- _Directions_: A faithful transcription is wanted of the lines from the top of the material through the line that holds "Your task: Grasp", both ends included, leaving out the pictures.

- _Information shown_:

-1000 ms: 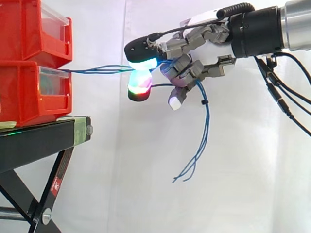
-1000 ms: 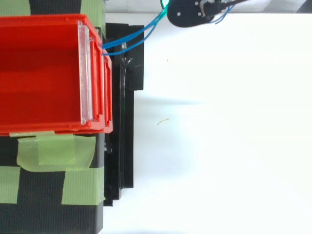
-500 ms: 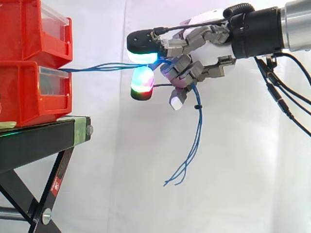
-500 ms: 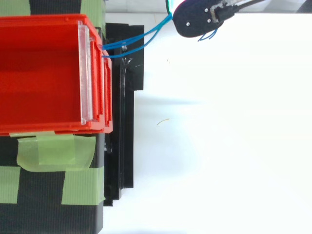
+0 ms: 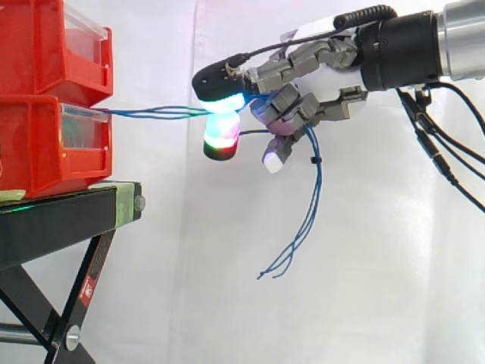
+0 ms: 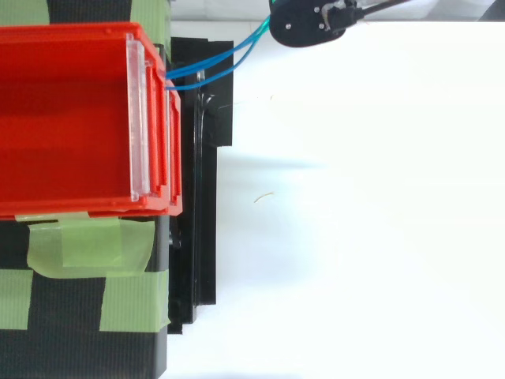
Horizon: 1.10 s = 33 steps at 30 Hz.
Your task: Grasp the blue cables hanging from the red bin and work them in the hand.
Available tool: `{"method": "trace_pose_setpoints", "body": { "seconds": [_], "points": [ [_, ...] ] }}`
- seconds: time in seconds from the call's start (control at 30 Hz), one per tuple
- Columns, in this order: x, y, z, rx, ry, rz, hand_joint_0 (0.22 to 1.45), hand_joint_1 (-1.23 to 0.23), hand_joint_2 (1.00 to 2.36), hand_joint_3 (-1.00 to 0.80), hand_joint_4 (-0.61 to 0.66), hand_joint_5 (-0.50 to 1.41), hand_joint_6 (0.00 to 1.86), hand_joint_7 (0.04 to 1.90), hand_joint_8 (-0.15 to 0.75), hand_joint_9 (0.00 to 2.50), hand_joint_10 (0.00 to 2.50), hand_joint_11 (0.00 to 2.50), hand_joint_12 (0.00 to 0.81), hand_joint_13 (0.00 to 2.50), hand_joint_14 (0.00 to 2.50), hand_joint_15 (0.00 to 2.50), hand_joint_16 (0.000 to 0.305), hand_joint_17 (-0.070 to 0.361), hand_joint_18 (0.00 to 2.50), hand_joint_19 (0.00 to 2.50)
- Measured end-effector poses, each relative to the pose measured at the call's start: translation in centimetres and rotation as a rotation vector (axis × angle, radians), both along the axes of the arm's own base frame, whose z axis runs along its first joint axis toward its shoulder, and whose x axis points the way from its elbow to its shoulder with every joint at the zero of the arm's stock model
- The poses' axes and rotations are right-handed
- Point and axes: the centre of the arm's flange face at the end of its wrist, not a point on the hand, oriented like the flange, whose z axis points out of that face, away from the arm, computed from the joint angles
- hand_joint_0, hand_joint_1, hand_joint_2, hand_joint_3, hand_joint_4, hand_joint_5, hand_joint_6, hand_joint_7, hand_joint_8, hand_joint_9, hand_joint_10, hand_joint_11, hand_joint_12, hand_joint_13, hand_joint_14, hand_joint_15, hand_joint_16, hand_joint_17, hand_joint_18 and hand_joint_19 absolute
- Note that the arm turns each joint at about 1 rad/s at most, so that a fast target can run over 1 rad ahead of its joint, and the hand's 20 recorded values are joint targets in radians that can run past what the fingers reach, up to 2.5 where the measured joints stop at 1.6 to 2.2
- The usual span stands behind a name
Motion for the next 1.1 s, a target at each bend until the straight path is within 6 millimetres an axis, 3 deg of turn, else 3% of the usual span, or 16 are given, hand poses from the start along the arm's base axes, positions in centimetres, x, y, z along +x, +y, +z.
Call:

- _Answer section_:
-1000 ms: 
-1000 ms: 
-500 ms: 
-500 ms: 
+0 ms: 
+0 ms: 
Horizon: 1.10 s = 33 steps at 30 Hz.
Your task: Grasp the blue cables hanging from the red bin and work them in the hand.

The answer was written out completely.